Later this fall, Macmillan will launch a true crime podcast, “Case Closed,” beginning with a book published by St. Martin’s three years ago, “Crazy For You” by Michael Fleeman. The book covered the 2010 slaying of Atlanta businessman Rusty Sneiderman, and the podcast will include new developments in the case.
Best-selling authors and genre titles — sci-fi, fantasy, romance, crime — are leading the charge into straight-to-audio for most publishers. But even these may have more in common with podcasts than audiobooks.

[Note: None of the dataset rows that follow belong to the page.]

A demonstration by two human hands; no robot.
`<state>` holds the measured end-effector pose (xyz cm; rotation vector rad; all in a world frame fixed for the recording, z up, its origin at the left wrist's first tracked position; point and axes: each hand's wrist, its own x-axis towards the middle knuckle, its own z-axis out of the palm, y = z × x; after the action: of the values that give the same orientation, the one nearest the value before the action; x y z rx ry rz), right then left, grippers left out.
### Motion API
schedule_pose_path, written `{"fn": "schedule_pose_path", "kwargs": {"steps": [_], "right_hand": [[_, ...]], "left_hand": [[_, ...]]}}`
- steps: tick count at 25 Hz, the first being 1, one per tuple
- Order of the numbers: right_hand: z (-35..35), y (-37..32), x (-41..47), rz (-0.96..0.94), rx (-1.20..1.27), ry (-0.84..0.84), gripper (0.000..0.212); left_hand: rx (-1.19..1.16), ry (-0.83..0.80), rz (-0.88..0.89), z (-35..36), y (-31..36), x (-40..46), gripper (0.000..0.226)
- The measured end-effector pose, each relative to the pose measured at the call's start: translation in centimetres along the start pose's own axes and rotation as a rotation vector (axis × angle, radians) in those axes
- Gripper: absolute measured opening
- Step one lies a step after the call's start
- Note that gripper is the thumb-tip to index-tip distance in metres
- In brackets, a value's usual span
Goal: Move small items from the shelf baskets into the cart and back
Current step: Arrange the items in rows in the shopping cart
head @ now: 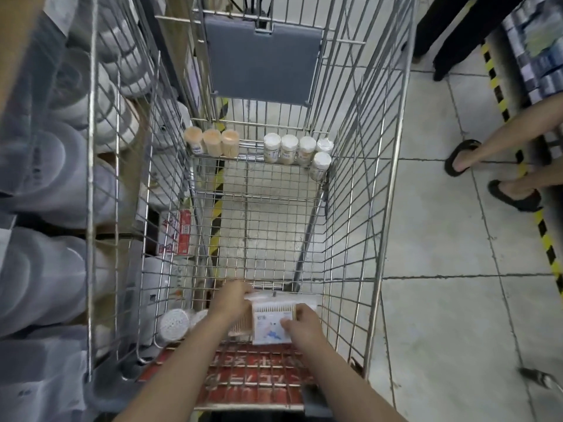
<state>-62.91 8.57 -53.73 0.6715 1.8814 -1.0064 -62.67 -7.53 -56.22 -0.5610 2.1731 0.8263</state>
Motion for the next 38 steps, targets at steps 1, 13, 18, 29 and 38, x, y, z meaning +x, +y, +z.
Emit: {"fn": "schedule_pose_path", "kwargs": {"steps": [1, 13, 18, 29, 38], "right_hand": [[0.3, 0.2, 0.5, 0.001, -0.016, -0.007, 0.013], [1.3, 0.6, 2.6, 0.011, -0.004, -0.035, 0.014], [4.3, 0.1, 2.9, -0.077, -0.120, -0.016, 0.015], [3.4, 0.1, 3.8, -0.270, -0.761, 0.335, 0.041], [0.0, 1.6, 5.1, -0.292, -1.052, 0.117, 0.059]], "left_hand": [[-0.033, -0.018, -0.001, 0.4, -0.3, 0.5, 0.022], [-0.365, -0.145, -0.136, 0.7, -2.9, 4.1, 0.024], [-0.331, -0.233, -0.061, -0.3, -3.9, 4.3, 0.024], [0.134, -0.212, 0.109, 0.9, -3.3, 5.1, 0.040], [0.121, -0.192, 0.114, 1.1, -3.1, 4.9, 0.033]]}}
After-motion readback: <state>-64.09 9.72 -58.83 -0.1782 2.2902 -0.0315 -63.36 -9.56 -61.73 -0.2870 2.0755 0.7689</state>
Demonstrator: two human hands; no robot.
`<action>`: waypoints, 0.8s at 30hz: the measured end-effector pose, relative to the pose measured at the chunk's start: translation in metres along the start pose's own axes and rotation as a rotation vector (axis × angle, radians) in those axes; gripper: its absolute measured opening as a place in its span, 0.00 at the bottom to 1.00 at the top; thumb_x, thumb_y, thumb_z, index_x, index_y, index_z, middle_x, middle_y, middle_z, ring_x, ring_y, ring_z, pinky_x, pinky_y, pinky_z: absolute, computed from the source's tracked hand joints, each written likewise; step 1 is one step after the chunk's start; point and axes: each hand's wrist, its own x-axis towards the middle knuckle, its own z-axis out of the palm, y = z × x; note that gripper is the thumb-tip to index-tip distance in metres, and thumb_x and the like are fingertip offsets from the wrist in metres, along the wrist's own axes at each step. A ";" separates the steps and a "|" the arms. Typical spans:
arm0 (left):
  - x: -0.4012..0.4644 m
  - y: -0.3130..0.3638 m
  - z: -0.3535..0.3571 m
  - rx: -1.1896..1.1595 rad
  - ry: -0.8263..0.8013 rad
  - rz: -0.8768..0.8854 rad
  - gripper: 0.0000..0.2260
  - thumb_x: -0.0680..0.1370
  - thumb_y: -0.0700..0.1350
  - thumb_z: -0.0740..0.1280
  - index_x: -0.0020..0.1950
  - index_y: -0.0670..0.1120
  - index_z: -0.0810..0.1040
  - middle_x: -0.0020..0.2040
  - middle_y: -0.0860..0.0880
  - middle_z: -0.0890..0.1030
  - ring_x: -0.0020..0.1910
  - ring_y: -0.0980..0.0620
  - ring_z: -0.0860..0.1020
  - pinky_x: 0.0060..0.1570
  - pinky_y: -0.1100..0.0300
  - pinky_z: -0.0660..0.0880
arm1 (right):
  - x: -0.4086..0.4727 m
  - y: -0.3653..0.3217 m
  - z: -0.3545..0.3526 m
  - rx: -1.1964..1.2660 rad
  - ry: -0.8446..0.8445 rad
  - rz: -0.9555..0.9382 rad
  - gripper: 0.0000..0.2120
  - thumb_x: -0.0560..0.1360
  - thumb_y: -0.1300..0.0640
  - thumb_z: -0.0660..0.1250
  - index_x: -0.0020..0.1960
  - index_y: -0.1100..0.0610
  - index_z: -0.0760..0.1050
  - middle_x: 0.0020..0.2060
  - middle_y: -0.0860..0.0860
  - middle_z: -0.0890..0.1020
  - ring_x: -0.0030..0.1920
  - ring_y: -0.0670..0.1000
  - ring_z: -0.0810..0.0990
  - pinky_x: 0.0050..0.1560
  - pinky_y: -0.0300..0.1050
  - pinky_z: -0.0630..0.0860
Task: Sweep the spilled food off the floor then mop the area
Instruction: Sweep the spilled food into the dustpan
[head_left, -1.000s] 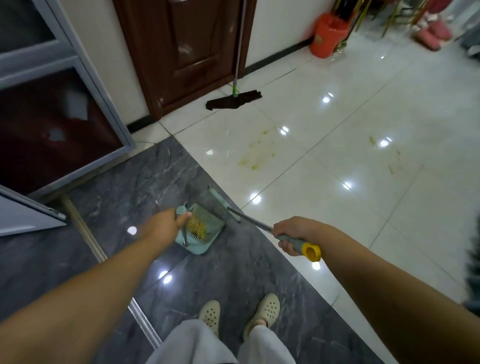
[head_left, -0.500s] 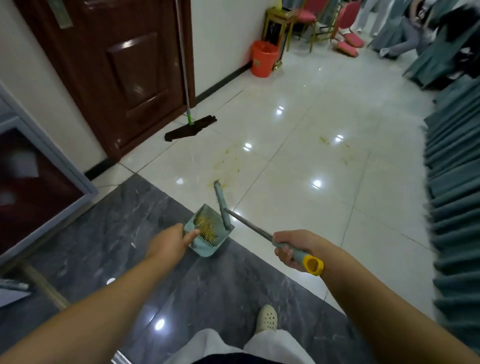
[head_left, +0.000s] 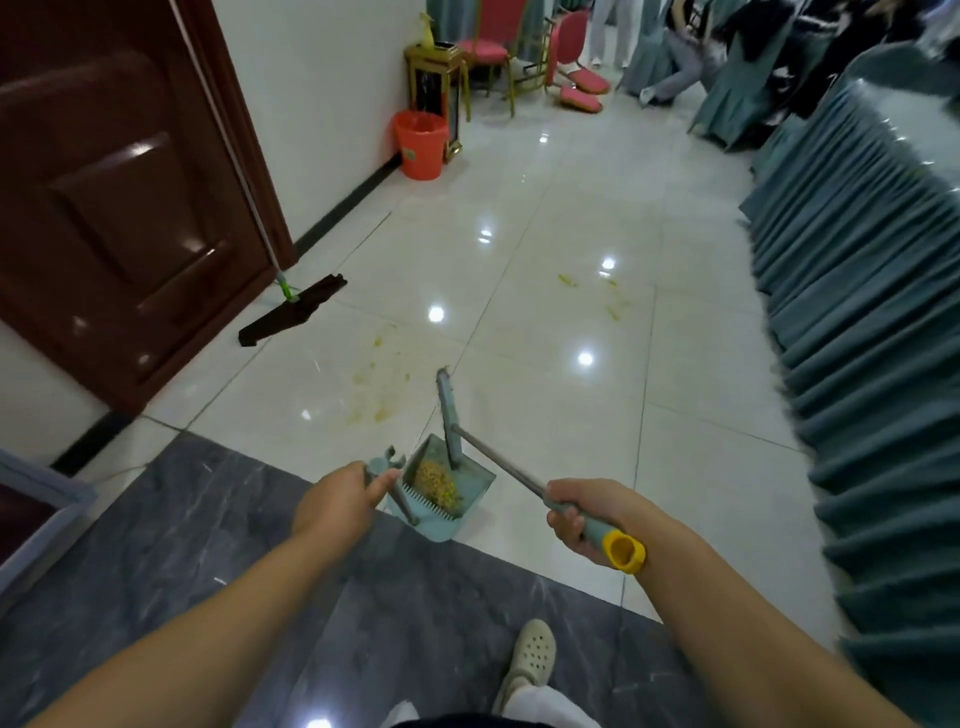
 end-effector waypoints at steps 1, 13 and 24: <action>0.009 0.013 0.003 0.006 -0.005 0.007 0.19 0.77 0.65 0.55 0.37 0.51 0.70 0.33 0.53 0.74 0.33 0.52 0.74 0.28 0.59 0.67 | 0.002 -0.011 -0.011 0.011 -0.001 0.002 0.05 0.77 0.64 0.62 0.52 0.65 0.69 0.25 0.56 0.71 0.16 0.45 0.67 0.17 0.31 0.68; 0.100 0.159 0.037 -0.011 -0.017 -0.032 0.21 0.77 0.65 0.52 0.36 0.51 0.68 0.32 0.52 0.75 0.31 0.53 0.74 0.26 0.60 0.64 | 0.038 -0.148 -0.132 0.061 -0.029 0.016 0.02 0.78 0.64 0.59 0.48 0.63 0.67 0.23 0.55 0.69 0.16 0.45 0.67 0.16 0.31 0.67; 0.182 0.225 0.037 -0.045 0.040 -0.033 0.23 0.76 0.66 0.51 0.38 0.49 0.71 0.32 0.51 0.76 0.30 0.52 0.74 0.27 0.60 0.66 | 0.083 -0.251 -0.166 0.181 -0.063 0.052 0.04 0.79 0.63 0.58 0.46 0.63 0.66 0.25 0.53 0.67 0.15 0.44 0.66 0.15 0.30 0.67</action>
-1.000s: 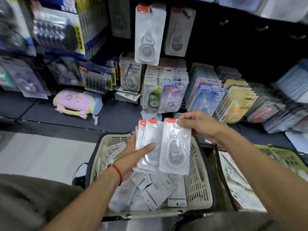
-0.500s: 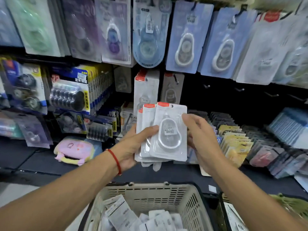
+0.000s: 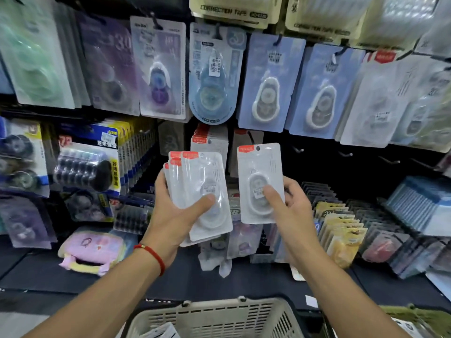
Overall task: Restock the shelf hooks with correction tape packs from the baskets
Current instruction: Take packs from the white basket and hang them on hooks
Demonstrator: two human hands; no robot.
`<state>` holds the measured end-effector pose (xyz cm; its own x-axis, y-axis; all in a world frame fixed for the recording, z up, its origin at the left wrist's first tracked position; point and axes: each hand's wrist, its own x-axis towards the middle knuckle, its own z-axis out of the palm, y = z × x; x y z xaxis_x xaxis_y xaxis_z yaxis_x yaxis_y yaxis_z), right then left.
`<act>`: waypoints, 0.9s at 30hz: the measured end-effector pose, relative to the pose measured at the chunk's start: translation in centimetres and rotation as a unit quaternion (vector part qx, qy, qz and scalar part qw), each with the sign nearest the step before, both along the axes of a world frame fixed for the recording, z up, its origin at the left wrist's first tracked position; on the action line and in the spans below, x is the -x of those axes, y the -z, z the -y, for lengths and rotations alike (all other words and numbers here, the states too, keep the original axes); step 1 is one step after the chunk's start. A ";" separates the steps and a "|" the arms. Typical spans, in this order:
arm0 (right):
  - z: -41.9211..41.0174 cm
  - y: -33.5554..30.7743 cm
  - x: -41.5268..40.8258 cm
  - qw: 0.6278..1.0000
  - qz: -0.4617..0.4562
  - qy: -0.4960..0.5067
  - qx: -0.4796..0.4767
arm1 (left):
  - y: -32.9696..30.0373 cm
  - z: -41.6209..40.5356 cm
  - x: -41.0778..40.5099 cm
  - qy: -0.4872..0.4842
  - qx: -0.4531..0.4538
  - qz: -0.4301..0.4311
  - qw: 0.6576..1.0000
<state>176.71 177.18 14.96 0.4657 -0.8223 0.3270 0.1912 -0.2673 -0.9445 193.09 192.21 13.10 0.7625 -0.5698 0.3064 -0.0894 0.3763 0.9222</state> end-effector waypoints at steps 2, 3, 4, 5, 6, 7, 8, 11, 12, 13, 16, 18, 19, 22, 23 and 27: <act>0.4 -0.1 -0.7 1.000 -0.005 0.006 0.000 | -0.4 -0.3 -0.2 -0.014 0.010 0.005 1.000; 0.6 0.0 -1.1 1.000 -0.003 0.010 -0.011 | -0.5 -0.4 -0.3 -0.018 0.014 0.006 1.000; 0.8 0.1 -1.5 1.000 0.002 0.013 -0.027 | -0.5 -0.5 -0.3 -0.020 0.016 0.005 1.000; 1.0 0.2 -1.8 0.999 0.009 0.017 -0.039 | -0.5 -0.7 -0.3 -0.021 0.015 0.004 1.000; 1.2 0.3 -2.0 0.999 0.015 0.024 -0.043 | -0.5 -0.9 -0.3 -0.021 0.013 0.004 1.000; 1.3 0.4 -2.2 0.999 0.018 0.032 -0.040 | -0.5 -1.0 -0.3 -0.022 0.009 0.003 1.000; 1.4 0.4 -2.4 0.998 0.019 0.043 -0.035 | -0.5 -1.2 -0.3 -0.022 0.006 0.003 1.000; 1.6 0.6 -2.7 0.996 -0.035 0.078 -0.013 | -0.5 -1.4 -0.4 -0.020 -0.002 -0.002 1.000; 1.7 0.9 -2.7 0.993 -0.083 0.088 -0.002 | -0.5 -1.4 -0.3 -0.020 -0.006 -0.004 1.000; 1.6 1.2 -2.5 0.985 -0.139 0.100 0.011 | -0.5 -1.4 -0.3 -0.018 -0.008 -0.008 1.000; 0.3 1.4 -2.1 0.982 -0.168 0.070 0.057 | -0.3 -1.2 -0.1 -0.013 -0.013 -0.004 1.000; -1.3 1.4 -2.4 0.986 -0.147 -0.048 0.061 | -0.1 -1.0 0.2 -0.012 -0.018 0.014 1.000; -2.3 1.5 -2.5 0.981 -0.157 -0.095 0.069 | -0.1 -1.0 0.4 -0.011 -0.019 0.025 0.999; -4.1 2.1 -3.1 0.976 -0.165 -0.123 0.075 | 0.2 -0.8 0.4 -0.002 -0.016 0.018 1.000; -4.3 2.3 -3.2 0.979 -0.156 -0.121 0.054 | 0.3 -0.9 0.4 0.006 -0.014 0.006 1.000; -3.9 1.9 -3.0 0.984 -0.111 -0.135 -0.022 | 0.4 -1.2 0.4 0.045 -0.015 -0.006 0.999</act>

Christopher Lynch, president and publisher of Simon & Schuster Audio, says that while he expects to see more straight-to-audio, he doesn’t expect book-length offerings.
“I’m thinking of things that are one, two, three hours long,” Lynch said. “If it’s in straight-to-audio, it will be an author people recognize. We’ve seen that in the past. People pay for that.” For instance, three years ago Simon & Schuster published an hour-and-20-minute audio production of Stephen King’s “Drunken Fireworks.”
Self-help could be another strong candidate for audio-only projects, he said. “Tony Robbins was selling audio and video programs for years.”
“For us, the biggest question (is) how do we talk to our writers and their agents about doing this without taking them away from their day jobs,” Lynch said.